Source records

--- START ---

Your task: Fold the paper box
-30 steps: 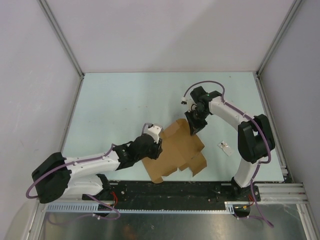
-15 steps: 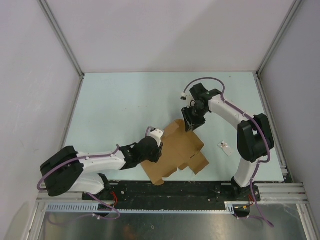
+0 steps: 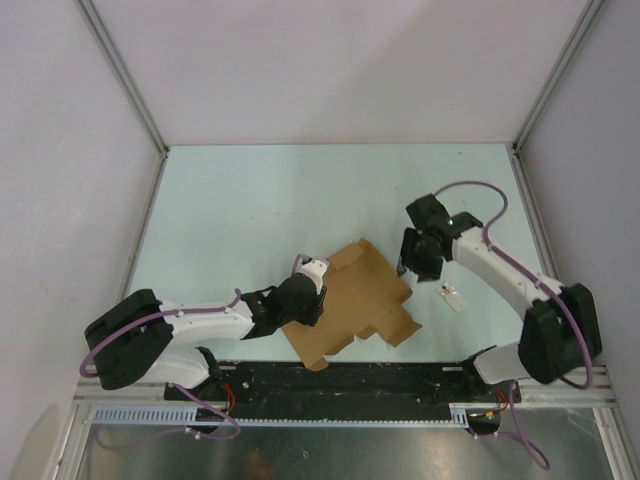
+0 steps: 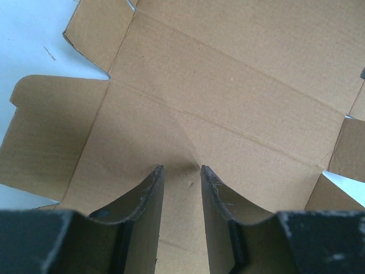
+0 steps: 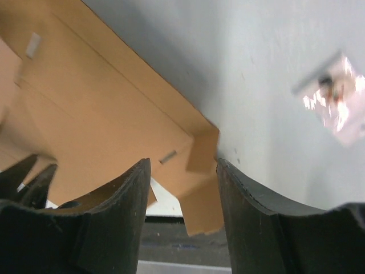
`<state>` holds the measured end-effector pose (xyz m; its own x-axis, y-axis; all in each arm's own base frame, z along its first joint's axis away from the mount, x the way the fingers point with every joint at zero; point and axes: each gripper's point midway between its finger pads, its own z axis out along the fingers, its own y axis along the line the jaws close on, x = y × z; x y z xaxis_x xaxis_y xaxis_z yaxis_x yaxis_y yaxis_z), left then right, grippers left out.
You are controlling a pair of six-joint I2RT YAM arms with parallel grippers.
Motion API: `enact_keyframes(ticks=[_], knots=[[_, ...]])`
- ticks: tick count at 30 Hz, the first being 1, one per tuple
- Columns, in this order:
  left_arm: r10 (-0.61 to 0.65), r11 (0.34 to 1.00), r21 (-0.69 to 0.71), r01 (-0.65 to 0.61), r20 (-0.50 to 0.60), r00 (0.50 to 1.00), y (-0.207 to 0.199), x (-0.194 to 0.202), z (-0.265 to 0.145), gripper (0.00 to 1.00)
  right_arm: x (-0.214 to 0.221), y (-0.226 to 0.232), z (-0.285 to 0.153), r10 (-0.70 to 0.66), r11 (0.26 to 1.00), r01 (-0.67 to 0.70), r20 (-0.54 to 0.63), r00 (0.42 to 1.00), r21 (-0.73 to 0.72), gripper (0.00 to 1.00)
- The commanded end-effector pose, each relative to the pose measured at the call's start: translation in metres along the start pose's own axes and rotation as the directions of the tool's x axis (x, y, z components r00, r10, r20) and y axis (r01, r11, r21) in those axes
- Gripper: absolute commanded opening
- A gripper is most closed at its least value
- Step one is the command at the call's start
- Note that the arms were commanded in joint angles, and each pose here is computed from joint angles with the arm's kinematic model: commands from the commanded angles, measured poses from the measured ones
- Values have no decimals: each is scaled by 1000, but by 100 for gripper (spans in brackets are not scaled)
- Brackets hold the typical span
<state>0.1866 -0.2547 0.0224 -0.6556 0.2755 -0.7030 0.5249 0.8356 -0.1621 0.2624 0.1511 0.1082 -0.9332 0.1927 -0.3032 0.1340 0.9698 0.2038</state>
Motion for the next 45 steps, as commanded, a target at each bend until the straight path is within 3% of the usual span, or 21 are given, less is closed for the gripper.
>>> enact_keyframes(ticks=[1, 6, 16, 17, 21, 34, 45], knots=[[-23, 999, 27, 22, 20, 1000, -8, -5, 1, 37, 41, -17, -11, 250, 967, -252, 35, 967, 31, 55], [-24, 999, 29, 23, 22, 999, -9, -7, 1, 37, 74, -24, -39, 371, 928, -369, 75, 925, -47, 51], [-24, 999, 37, 24, 17, 1000, -12, -9, 3, 37, 130, -34, -45, 352, 935, -352, 9, 936, -43, 29], [-23, 999, 39, 22, 14, 1000, -13, -9, 4, 37, 132, -33, -43, 350, 936, -349, 5, 937, -48, 29], [-21, 999, 38, 20, 13, 1000, -13, -10, 5, 37, 146, -35, -33, 337, 940, -339, -39, 941, -39, 50], [-12, 999, 35, 12, 10, 1000, -13, -11, 5, 36, 145, -24, -5, 333, 940, -335, -35, 942, -67, 50], [-12, 999, 32, 12, 3, 1000, -12, -8, 5, 36, 124, 0, -3, 338, 928, -329, 21, 941, -176, 50]])
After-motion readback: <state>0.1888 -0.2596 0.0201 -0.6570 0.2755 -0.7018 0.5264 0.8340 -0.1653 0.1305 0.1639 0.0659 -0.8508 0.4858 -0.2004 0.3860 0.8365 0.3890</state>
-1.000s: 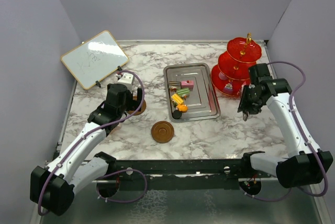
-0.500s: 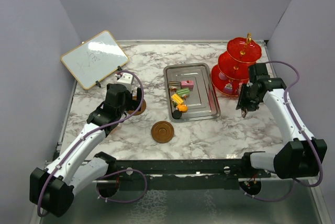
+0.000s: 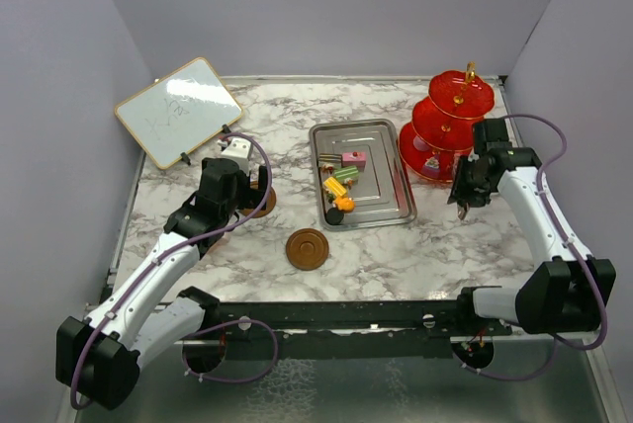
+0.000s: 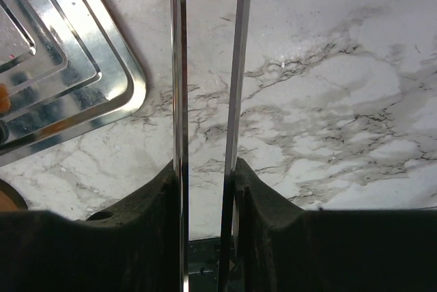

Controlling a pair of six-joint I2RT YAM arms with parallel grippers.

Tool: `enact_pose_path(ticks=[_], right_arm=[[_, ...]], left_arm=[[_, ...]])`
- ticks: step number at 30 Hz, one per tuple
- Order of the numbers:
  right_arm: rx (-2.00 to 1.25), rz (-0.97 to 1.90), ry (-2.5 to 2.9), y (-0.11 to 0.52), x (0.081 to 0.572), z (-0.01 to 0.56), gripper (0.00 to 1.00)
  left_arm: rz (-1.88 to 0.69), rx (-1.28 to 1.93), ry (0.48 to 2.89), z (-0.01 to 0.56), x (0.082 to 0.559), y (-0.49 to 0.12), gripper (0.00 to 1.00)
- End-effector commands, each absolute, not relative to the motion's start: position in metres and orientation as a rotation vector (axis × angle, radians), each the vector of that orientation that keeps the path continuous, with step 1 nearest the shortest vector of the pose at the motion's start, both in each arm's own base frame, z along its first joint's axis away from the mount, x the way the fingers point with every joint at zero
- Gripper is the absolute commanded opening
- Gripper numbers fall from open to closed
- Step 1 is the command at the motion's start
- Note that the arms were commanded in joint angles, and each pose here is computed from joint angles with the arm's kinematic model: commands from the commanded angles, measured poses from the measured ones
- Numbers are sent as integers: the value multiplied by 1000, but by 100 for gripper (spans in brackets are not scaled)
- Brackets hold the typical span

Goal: Serve the afternoon tea
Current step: Place the desert on the desert table.

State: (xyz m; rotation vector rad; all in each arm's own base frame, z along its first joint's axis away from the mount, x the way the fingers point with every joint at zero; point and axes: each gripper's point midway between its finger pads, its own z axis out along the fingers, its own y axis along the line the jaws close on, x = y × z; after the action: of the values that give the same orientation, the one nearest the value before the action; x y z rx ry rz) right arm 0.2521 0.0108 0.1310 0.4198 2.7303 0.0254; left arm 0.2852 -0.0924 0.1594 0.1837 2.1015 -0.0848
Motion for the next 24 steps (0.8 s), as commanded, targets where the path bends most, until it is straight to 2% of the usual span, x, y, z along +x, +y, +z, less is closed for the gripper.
enact_pose_path(ticks=[1, 24], right_arm=[[427, 36, 2645, 8, 267, 139, 27], [416, -12, 2580, 0, 273, 153, 27]], left_arm=[[-74, 160, 2066, 173, 290, -89, 99], [-13, 101, 2024, 182, 289, -75, 99]])
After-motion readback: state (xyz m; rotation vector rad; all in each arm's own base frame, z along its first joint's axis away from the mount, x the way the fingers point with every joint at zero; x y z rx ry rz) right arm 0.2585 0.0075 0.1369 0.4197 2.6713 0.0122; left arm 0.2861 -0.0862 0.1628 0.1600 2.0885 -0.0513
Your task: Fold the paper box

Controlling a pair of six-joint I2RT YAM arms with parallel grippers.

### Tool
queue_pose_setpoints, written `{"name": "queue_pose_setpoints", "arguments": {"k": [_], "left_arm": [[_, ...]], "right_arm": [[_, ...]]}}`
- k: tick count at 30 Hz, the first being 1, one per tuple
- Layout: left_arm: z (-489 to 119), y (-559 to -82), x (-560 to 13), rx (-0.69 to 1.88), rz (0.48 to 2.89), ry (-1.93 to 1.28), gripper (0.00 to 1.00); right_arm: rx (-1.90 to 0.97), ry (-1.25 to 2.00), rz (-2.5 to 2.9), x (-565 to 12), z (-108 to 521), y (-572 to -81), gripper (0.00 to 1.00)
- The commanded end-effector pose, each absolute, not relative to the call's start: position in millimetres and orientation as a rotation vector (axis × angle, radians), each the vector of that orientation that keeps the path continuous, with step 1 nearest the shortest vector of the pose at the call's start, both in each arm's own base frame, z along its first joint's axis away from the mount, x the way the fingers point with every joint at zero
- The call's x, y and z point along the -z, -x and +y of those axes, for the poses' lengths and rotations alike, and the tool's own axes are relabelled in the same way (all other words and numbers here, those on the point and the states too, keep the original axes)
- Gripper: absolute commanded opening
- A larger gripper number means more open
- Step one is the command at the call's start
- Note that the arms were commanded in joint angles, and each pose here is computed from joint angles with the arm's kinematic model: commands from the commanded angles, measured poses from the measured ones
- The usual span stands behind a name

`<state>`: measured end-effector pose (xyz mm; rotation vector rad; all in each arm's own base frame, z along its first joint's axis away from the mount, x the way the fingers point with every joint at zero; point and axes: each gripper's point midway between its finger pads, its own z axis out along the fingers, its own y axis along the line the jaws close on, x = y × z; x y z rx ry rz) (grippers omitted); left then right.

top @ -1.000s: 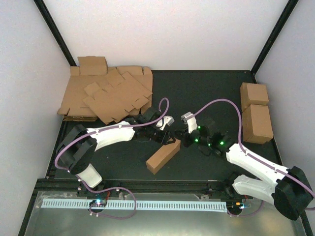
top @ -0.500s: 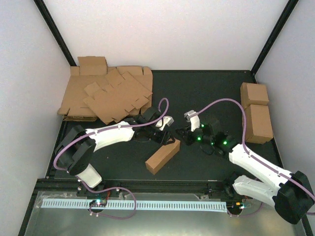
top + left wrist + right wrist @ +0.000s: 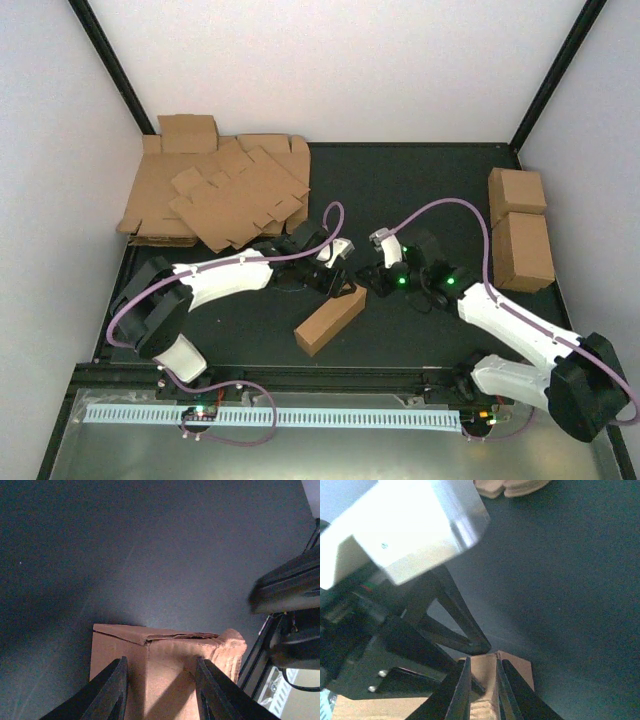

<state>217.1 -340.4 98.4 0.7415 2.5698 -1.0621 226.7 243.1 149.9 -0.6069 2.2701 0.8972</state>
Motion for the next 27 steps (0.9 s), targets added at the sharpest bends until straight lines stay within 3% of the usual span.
{"name": "queue_pose_setpoints", "arguments": {"k": [1,27], "left_arm": [[-335.4,-211.9,-96.5,1.029,2.582,-0.754,0.39],[-339.7,-207.9,-93.9,0.958,2.568,-0.720,0.38]], "right_arm": [[-0.914,0.621,2.319,-145.3,244.2,-223.2,0.18],[-0.960,0.532,2.464,-111.6,236.9,-205.6,0.20]]}}
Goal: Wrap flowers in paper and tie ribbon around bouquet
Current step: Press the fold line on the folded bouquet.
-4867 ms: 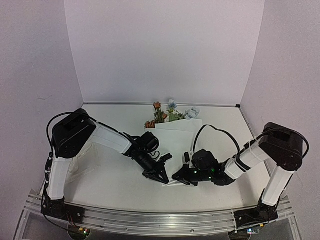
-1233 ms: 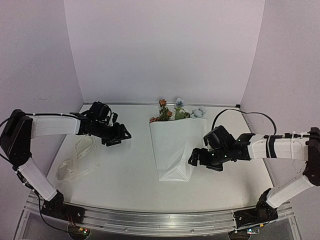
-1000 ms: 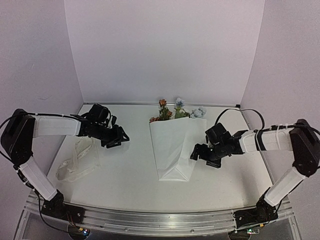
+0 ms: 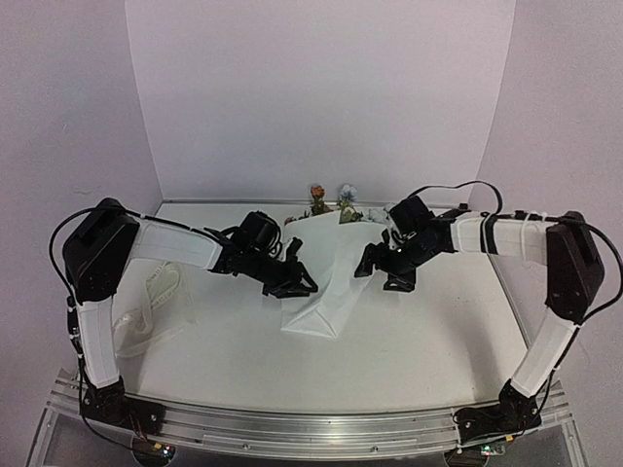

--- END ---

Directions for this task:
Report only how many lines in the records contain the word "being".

Output below:
2